Saturday, February 9, 2008

By the night when it darkens~

[[This entry may seem a bit different from my normal style of writing. But it’s something I MUST write and I hope you will read and understand the need for this particular entry.]]


Last night we had another sitting. I’ve got to be truthful, I had a very long day, was super-tired and had thoughts of skipping the whole thing altogether. In fact, I even prayed it’ll get cancelled or possibly postponed. And I’m very glad it didn’t, for in this sitting, I found something incredibly wonderful I can’t help but write about it.


We had a discussion on the Surah Ad-Dhuha. Nothing obviously interesting about that eh?

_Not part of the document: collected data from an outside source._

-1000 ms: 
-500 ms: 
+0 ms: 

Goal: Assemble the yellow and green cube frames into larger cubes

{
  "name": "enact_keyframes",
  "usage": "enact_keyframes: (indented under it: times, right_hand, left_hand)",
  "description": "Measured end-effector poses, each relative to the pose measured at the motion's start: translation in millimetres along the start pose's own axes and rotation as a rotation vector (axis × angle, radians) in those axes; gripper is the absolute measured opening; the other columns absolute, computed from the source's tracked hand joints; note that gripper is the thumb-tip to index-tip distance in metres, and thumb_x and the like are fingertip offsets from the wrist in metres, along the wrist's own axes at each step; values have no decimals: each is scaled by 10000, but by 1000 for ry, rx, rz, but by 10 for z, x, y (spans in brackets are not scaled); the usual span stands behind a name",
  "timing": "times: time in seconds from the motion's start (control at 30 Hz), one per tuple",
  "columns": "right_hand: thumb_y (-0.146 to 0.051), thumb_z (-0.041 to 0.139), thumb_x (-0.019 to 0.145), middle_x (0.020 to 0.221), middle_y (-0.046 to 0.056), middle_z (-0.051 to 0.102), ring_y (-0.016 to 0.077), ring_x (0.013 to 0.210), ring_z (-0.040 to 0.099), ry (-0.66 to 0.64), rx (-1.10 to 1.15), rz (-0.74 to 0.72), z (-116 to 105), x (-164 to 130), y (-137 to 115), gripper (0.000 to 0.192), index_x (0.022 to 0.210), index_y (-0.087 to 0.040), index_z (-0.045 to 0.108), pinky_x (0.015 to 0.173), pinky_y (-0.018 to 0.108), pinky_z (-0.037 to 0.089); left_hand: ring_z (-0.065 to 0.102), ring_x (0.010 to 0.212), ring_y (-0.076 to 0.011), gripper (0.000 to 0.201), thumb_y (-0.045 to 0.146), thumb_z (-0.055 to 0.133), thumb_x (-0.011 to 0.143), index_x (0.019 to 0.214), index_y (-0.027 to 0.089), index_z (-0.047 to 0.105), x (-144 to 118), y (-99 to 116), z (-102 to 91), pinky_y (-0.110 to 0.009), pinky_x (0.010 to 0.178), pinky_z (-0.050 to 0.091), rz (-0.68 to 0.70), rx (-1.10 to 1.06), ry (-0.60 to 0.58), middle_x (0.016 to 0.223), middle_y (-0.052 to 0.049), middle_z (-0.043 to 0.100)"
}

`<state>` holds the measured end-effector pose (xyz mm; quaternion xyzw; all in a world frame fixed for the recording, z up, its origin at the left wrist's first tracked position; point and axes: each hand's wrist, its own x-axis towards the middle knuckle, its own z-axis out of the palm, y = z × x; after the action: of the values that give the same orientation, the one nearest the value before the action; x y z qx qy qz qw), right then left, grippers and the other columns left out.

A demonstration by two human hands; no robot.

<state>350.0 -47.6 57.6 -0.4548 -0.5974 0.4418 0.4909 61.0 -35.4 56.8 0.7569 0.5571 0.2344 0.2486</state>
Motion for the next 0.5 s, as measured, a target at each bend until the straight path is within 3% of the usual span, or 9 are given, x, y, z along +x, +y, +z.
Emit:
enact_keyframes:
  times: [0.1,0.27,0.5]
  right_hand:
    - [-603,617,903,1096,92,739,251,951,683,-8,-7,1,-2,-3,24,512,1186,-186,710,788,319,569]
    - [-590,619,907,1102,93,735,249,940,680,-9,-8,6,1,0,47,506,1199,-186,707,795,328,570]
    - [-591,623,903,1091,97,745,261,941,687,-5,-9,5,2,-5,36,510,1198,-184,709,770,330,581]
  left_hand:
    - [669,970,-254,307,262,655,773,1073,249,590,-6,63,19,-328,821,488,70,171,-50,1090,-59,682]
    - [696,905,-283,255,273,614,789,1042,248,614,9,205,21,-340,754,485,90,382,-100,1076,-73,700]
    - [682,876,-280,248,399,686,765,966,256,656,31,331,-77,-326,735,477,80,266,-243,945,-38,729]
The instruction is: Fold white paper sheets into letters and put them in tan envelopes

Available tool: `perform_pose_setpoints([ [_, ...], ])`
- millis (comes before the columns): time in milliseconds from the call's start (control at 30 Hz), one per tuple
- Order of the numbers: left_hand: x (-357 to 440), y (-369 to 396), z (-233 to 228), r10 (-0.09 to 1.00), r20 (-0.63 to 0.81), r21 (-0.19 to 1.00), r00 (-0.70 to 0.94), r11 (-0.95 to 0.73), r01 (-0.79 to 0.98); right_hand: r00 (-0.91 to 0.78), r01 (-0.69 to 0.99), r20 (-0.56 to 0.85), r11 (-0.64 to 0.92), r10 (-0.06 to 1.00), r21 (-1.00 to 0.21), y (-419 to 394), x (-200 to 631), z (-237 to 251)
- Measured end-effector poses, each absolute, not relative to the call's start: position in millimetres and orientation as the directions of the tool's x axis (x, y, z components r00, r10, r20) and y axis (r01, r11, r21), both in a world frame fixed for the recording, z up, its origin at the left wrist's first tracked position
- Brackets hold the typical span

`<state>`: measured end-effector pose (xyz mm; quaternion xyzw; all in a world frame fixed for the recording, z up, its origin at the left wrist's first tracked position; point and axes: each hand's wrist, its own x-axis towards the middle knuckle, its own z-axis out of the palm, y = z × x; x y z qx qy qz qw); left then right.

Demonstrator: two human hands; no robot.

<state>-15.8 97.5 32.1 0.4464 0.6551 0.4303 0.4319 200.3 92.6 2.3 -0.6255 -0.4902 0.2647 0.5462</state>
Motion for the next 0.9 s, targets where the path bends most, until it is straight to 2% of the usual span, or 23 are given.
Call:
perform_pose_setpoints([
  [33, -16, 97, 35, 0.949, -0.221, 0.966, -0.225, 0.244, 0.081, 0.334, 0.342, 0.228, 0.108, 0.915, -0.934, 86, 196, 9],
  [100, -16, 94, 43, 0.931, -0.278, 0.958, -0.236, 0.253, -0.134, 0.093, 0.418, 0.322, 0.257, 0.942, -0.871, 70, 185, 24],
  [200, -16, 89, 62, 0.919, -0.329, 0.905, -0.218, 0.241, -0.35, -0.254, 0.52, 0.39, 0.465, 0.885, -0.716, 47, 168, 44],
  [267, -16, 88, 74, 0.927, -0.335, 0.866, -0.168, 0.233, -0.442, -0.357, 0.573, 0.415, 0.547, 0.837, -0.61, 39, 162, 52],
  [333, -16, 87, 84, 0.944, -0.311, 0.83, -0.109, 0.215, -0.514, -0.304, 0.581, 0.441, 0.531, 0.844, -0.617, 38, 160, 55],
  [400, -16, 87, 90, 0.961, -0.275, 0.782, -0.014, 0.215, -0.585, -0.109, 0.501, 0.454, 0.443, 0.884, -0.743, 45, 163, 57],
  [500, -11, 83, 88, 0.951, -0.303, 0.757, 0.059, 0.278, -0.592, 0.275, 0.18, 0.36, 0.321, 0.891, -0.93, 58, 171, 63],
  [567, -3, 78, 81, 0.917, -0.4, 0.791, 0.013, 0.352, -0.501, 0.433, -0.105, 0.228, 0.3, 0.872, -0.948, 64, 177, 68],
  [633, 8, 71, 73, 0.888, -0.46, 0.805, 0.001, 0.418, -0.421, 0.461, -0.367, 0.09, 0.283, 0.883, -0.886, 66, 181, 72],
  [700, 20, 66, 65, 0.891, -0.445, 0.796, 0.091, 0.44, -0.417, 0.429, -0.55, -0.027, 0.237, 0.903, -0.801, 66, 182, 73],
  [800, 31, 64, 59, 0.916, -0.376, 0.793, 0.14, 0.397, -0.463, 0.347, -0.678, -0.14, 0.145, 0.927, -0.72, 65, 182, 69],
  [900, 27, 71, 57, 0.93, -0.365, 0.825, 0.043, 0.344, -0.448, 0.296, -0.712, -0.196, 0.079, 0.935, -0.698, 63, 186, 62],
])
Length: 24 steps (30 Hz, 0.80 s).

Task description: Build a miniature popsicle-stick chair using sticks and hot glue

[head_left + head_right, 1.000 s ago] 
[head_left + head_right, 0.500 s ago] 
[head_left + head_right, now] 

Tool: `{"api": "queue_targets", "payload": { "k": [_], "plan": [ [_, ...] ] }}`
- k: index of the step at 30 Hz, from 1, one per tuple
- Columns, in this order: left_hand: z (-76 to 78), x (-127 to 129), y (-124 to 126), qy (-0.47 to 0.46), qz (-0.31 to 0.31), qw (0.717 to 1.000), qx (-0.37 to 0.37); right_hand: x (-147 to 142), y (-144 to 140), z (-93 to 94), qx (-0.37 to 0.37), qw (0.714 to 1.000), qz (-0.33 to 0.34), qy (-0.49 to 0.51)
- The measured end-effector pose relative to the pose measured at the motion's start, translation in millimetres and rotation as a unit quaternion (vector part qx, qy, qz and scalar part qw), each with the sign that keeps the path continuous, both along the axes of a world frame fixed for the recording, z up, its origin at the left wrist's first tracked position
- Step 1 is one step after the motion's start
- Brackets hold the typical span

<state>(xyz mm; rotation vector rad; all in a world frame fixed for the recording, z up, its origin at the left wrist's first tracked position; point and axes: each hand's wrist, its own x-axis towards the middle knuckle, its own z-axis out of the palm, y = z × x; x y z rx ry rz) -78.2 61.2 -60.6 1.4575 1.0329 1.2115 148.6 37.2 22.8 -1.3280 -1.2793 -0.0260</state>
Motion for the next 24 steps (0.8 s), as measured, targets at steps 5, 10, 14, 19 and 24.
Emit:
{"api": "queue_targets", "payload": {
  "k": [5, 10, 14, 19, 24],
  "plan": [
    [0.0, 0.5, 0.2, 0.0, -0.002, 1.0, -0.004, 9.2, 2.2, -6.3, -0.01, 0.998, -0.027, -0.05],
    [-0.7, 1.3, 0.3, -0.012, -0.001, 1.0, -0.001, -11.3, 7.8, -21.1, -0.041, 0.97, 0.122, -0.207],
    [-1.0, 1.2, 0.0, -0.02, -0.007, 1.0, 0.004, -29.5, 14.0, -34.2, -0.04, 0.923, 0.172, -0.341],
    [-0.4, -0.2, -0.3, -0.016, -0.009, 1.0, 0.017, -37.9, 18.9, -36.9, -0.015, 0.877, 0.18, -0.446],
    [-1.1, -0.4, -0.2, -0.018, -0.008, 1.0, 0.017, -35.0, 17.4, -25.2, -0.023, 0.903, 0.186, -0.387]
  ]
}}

That was exactly what i thought at first too. But then what struck me as unbelievably astonishing throughout the sitting is how I’ve memorized this surah almost all my life; how I’ve recited it countless times; and yet I have never found the time to really sit down and understand its meanings. Oh, and what a loss on my part. The words of Allah are indeed beautiful.

This, in particular touched me in ways I can’t even describe:

“Your Lord has neither forsaken you nor hates you. And indeed the hereafter is better for you than the present (life of this world). And verily, your Lord will give you (all good) so that you shall be well-pleased.”

(Ad-Dhuha 93:3-5)


It kinda reminded me of this Hadith:


On the authority of Abu Harayrah (may Allah be pleased with him), who said that the Prophet (PBUH) said: Allah the Almighty said:

"I am as My servant thinks I am. I am with him when he makes mention of Me. If he makes mention of Me to himself, I make mention of him to Myself; and if he makes mention of Me in an assembly, I make mention of him in an assemble better than it. And if he draws near to Me an arm's length, I draw near to him a fathom's length. And if he comes to Me walking, I go to him at speed."

It was related by al-Bukhari (also by Muslim, at-Tirmidhi and Ibn-Majah).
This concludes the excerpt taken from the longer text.